TSTP Solution File: SYN722+1 by SInE---0.4
View Problem
- Process Solution
%------------------------------------------------------------------------------
% File : SInE---0.4
% Problem : SYN722+1 : TPTP v5.0.0. Released v2.5.0.
% Transfm : none
% Format : tptp:raw
% Command : Source/sine.py -e eprover -t %d %s
% Computer : art06.cs.miami.edu
% Model : i686 i686
% CPU : Intel(R) Pentium(R) 4 CPU 2.80GHz @ 2793MHz
% Memory : 2018MB
% OS : Linux 2.6.26.8-57.fc8
% CPULimit : 300s
% DateTime : Sun Dec 26 13:54:32 EST 2010
% Result : Theorem 0.16s
% Output : CNFRefutation 0.16s
% Verified :
% SZS Type : Refutation
% Derivation depth : 10
% Number of leaves : 1
% Syntax : Number of formulae : 13 ( 2 unt; 0 def)

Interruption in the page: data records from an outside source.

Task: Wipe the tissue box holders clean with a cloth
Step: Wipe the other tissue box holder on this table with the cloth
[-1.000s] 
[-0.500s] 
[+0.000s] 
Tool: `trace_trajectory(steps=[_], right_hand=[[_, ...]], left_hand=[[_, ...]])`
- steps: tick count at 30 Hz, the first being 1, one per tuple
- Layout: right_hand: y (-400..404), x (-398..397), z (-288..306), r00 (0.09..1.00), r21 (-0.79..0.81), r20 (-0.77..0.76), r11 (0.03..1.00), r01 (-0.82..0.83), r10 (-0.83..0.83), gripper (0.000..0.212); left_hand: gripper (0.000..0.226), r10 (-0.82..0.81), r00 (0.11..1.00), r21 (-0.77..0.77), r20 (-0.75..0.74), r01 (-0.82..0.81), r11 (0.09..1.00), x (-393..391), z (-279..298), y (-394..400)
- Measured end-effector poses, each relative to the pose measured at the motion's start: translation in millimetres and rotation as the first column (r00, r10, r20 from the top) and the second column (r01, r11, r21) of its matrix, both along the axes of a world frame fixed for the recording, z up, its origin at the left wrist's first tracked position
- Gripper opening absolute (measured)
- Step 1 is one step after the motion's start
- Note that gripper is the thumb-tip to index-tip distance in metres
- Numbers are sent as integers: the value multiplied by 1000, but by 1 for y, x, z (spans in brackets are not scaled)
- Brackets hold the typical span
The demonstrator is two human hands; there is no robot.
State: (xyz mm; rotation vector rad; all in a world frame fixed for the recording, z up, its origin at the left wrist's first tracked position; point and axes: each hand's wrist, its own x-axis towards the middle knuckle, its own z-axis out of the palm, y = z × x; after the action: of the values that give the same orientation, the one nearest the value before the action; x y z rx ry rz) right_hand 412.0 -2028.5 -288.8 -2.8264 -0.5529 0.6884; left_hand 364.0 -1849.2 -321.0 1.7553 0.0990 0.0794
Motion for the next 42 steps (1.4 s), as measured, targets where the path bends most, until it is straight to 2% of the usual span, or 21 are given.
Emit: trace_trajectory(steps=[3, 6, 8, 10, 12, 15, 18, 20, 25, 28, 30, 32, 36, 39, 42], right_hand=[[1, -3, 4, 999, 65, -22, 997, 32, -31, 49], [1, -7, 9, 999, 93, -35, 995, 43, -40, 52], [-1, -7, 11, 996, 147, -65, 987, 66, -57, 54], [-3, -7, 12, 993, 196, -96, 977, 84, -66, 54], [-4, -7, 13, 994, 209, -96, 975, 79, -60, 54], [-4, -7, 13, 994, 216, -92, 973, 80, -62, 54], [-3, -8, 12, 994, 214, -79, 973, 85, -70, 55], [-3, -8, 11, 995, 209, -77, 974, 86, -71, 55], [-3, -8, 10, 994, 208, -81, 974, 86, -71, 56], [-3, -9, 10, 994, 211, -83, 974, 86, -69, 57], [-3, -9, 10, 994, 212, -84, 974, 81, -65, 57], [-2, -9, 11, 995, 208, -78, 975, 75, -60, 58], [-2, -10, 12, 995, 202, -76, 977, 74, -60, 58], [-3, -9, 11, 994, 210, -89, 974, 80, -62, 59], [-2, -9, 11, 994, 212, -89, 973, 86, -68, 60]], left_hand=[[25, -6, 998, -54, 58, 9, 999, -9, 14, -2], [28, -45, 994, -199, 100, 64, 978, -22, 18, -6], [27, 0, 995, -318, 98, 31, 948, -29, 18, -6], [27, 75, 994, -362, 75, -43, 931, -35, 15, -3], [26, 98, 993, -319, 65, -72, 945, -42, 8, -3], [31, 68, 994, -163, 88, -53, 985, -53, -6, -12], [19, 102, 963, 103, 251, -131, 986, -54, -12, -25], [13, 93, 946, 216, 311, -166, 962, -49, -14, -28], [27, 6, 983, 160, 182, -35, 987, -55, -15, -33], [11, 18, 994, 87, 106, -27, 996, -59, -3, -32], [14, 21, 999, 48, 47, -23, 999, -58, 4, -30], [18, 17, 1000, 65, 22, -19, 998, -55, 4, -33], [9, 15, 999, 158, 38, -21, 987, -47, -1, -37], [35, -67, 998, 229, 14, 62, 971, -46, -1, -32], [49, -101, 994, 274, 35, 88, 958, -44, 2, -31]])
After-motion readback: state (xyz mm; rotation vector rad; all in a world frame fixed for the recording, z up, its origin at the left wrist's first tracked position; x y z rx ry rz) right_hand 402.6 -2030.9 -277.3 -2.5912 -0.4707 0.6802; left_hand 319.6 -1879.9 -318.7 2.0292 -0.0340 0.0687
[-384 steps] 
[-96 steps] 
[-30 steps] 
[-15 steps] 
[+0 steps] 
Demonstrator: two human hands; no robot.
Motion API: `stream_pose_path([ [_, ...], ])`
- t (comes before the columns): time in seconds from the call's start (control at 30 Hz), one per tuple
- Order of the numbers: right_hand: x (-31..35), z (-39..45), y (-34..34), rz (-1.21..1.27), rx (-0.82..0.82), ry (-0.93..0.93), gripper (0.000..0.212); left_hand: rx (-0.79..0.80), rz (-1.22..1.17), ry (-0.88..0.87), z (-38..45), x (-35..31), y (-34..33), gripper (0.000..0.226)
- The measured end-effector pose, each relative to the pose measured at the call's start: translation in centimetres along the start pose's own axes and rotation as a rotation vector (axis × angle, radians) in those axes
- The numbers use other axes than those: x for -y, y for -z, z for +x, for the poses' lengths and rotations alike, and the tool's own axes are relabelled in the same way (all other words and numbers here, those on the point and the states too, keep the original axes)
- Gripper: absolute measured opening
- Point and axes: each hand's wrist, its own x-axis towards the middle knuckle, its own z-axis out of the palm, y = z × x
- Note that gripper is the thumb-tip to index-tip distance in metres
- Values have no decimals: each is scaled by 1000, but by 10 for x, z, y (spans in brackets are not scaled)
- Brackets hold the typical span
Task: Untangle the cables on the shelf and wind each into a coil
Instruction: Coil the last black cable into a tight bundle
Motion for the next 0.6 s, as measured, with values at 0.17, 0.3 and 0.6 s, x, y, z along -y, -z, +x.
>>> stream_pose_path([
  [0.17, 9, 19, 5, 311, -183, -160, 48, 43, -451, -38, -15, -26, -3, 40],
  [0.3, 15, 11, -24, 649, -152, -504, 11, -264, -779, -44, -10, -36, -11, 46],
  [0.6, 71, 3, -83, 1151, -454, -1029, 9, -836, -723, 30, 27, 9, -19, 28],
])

% Number of atoms : 86 ( 0 equ)
% Maximal formula atoms : 10 ( 6 avg)
% Number of connectives : 126 ( 53 ~; 52 |; 21 &)
% ( 0 <=>; 0 =>; 0 <=; 0 <~>)
% Maximal formula depth : 12 ( 7 avg)
% Maximal term depth : 2 ( 1 avg)
% Number of predicates : 4 ( 3 usr; 1 prp; 0-1 aty)
% Number of functors : 5 ( 5 usr; 4 con; 0-1 aty)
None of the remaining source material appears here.